» **Provided records**:

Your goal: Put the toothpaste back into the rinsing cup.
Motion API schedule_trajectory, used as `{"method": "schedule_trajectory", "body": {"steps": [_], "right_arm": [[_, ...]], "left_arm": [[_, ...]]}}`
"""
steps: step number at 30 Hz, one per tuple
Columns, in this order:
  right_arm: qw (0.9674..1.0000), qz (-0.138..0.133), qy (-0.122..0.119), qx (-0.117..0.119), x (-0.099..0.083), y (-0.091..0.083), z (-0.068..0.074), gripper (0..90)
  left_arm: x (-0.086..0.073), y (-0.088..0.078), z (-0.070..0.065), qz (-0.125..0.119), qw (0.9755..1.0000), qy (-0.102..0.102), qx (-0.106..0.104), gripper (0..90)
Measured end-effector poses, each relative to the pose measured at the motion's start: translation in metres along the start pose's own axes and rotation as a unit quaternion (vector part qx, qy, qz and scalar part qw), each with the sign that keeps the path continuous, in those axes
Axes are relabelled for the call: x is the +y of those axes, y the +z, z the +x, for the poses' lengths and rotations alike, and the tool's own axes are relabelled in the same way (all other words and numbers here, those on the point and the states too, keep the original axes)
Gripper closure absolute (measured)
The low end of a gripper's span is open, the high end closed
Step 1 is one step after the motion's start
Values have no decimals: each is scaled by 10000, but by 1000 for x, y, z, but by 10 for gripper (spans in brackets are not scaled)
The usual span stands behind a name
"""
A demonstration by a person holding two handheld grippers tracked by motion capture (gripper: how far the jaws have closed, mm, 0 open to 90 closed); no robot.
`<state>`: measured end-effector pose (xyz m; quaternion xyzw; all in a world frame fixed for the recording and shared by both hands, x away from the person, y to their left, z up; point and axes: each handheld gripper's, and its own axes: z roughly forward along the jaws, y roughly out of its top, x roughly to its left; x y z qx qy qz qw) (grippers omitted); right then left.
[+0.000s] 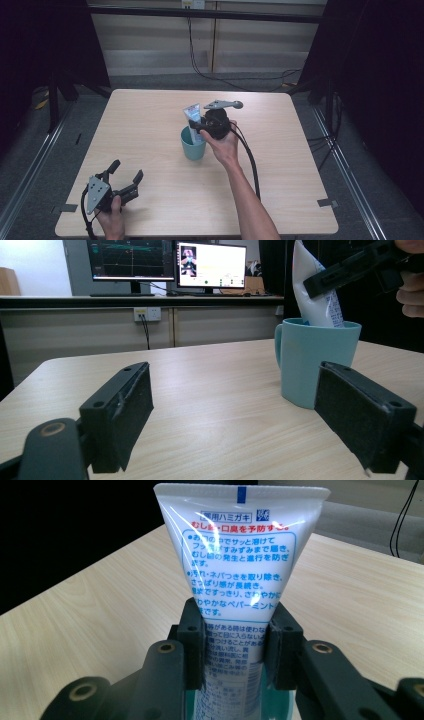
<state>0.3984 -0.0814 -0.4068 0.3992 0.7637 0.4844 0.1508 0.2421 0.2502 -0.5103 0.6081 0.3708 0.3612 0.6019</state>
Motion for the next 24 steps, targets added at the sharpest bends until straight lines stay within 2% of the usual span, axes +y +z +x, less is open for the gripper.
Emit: {"method": "schedule_trajectory", "body": {"steps": [8, 13, 16, 18, 19, 20, 22, 24], "right_arm": [[9999, 81, -47, -86, -5, -3, 1, 647], [9996, 198, -172, -142, -10, -4, 3, 630], [9994, 247, -143, -172, -14, -2, 2, 611], [9983, 408, -322, -257, -15, 0, 4, 578], [9980, 410, -387, -272, -16, 0, 6, 591], [9986, 276, -368, -244, -16, -2, 6, 631], [9998, 59, -170, -53, -14, -5, 4, 551], [9998, 67, -184, -79, -15, -4, 3, 434]], "left_arm": [[0, 0, 0, -1, 10000, 0, 1, 157], [0, 0, 0, 1, 10000, -2, 1, 157], [0, 0, 0, 2, 10000, 0, 1, 157], [0, 0, 0, 17, 10000, 8, -1, 157], [0, 0, 0, 5, 10000, 6, 2, 158], [0, 0, 0, 5, 10000, 8, 2, 158], [0, 0, 0, 5, 10000, 8, 2, 158], [0, 0, 0, 0, 10000, 3, 0, 158]]}}
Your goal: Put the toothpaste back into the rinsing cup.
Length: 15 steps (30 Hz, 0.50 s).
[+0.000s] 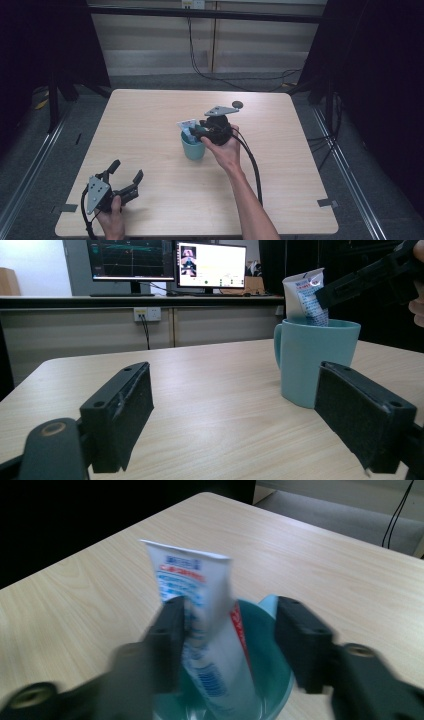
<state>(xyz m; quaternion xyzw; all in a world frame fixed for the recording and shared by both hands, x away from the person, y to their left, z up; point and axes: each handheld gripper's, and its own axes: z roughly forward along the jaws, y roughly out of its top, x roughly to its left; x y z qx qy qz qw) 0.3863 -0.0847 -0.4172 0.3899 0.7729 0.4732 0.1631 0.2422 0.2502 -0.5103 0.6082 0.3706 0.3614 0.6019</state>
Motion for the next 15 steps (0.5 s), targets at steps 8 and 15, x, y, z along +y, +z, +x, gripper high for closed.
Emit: {"method": "schedule_trajectory", "body": {"steps": [8, 15], "right_arm": [[9997, -73, 201, 106, -9, 2, -4, 285], [9994, -186, 277, 109, -7, -5, -4, 136]], "left_arm": [[0, 0, 0, -1, 10000, -29, -8, 158], [0, 0, 0, -5, 10000, -28, -8, 158]]}}
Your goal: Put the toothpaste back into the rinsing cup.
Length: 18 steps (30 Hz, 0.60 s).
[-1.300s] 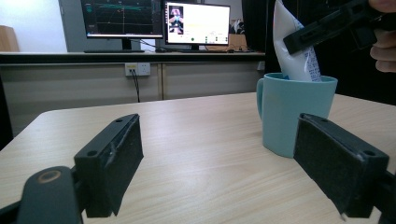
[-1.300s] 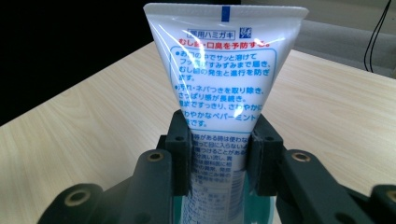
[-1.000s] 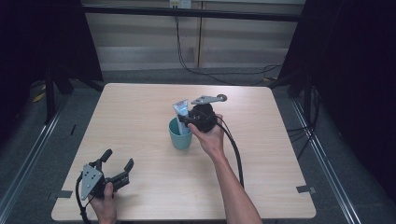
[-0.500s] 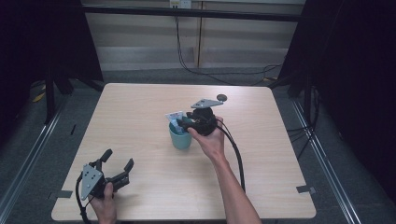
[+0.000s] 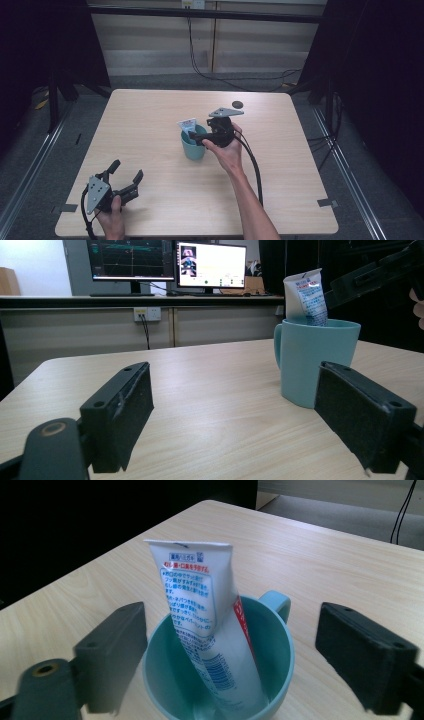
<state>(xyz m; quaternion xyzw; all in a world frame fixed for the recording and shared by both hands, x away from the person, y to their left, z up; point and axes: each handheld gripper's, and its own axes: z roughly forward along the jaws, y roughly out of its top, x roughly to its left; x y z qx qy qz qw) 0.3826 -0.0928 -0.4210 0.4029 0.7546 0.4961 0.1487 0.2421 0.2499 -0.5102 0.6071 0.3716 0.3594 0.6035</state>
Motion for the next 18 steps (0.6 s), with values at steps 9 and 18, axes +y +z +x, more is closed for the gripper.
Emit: {"method": "schedule_trajectory", "body": {"steps": [9, 18], "right_arm": [[9995, -243, 133, -168, -1, -17, -4, 135], [9958, -617, 132, -660, -11, -38, -8, 136]], "left_arm": [[0, 0, 0, -14, 10000, -4, 8, 158], [0, 0, 0, 1, 10000, -4, 1, 158]]}}
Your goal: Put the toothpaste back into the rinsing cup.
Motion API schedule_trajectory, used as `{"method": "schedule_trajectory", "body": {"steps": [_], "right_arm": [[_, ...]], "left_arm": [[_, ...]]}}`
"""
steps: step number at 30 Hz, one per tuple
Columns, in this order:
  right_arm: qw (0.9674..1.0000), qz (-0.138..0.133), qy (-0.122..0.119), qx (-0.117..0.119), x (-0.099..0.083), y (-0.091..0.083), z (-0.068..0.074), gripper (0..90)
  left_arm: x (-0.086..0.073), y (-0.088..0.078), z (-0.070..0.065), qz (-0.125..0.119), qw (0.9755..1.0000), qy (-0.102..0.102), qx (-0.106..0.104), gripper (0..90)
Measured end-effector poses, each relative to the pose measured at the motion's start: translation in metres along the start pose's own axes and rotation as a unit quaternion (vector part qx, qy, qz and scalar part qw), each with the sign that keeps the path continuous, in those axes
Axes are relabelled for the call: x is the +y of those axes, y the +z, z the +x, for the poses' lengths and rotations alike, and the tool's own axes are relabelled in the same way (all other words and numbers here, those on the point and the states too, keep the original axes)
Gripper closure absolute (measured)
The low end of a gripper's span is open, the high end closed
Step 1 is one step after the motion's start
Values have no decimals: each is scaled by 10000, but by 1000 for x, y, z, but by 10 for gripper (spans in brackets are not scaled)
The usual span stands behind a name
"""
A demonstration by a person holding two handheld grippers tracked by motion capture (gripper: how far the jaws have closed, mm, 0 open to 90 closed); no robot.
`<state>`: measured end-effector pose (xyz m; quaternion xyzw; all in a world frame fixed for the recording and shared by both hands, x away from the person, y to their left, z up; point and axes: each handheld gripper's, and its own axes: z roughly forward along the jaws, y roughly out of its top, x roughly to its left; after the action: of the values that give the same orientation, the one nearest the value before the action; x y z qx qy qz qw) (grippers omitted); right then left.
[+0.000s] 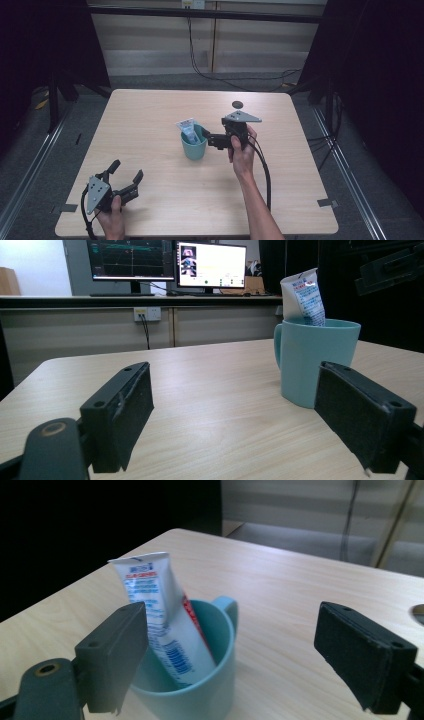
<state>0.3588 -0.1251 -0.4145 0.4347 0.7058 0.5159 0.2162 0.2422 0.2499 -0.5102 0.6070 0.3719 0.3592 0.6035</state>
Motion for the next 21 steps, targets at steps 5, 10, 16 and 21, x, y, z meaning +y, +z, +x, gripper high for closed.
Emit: {"method": "schedule_trajectory", "body": {"steps": [5, 10, 16, 21], "right_arm": [[9996, 64, 42, -287, -4, -7, -3, 135], [9994, -56, 37, -347, -11, -15, -7, 135], [9986, -157, 238, -443, -25, -27, -13, 136], [9977, -231, 327, -546, -36, -42, -23, 135]], "left_arm": [[0, 0, 0, 1, 10000, 0, -1, 158], [0, 0, 0, 1, 10000, -2, 1, 158], [0, 0, 0, 0, 10000, -6, -3, 158], [0, 0, 0, 1, 10000, -2, 1, 159]]}}
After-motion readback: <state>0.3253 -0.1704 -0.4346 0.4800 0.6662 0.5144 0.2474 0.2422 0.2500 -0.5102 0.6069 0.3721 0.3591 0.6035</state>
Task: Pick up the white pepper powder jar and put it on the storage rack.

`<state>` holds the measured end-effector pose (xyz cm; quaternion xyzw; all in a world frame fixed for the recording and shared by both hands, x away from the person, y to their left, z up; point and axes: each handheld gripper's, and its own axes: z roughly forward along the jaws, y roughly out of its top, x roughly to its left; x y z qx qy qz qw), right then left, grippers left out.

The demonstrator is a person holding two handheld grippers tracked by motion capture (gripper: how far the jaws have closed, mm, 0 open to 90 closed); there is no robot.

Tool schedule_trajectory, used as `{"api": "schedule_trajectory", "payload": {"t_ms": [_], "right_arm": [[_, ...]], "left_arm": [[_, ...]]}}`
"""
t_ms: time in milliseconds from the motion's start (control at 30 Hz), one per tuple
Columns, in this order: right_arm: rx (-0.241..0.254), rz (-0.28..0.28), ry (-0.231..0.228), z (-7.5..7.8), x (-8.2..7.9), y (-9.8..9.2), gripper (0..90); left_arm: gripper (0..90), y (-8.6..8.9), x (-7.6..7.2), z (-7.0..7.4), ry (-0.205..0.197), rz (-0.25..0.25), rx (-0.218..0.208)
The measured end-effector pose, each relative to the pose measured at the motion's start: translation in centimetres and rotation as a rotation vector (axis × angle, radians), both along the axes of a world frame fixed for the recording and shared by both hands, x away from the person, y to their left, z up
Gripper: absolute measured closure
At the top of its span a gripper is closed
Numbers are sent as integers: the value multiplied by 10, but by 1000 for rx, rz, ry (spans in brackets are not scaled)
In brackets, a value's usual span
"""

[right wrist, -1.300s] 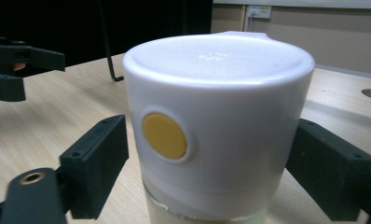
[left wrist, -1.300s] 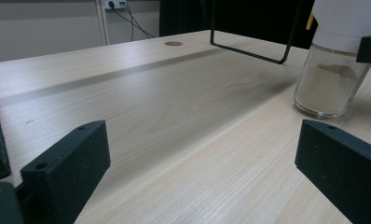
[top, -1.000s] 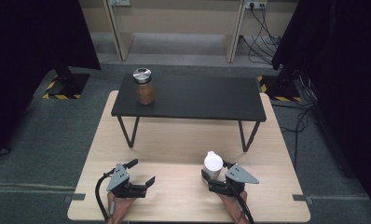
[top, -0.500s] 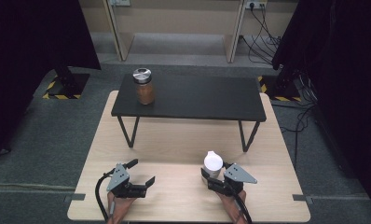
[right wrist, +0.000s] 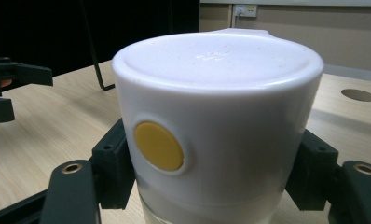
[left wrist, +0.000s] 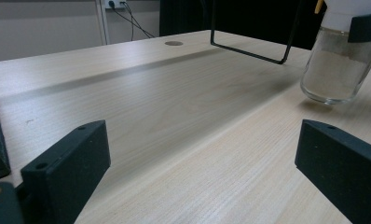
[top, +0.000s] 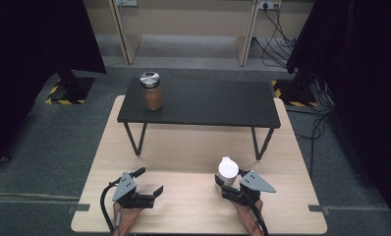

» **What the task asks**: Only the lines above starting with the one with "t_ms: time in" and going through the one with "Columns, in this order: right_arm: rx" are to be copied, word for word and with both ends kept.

» **Solution for this task**:
t_ms: time in milliseconds from the motion's start (control at 30 Hz), one per tuple
Columns, in this order: right_arm: rx (-0.241..0.254), rz (-0.28..0.28), ry (-0.231..0.228), z (-7.5..7.8), x (-8.2..7.9), y (-9.8..9.2), gripper (0..90); left_arm: gripper (0..90), y (-8.6..8.9), x (-7.6..7.2), z (-7.0..7.4), ry (-0.205..0.197), rz (-0.25..0.25), rx (-0.218..0.208)

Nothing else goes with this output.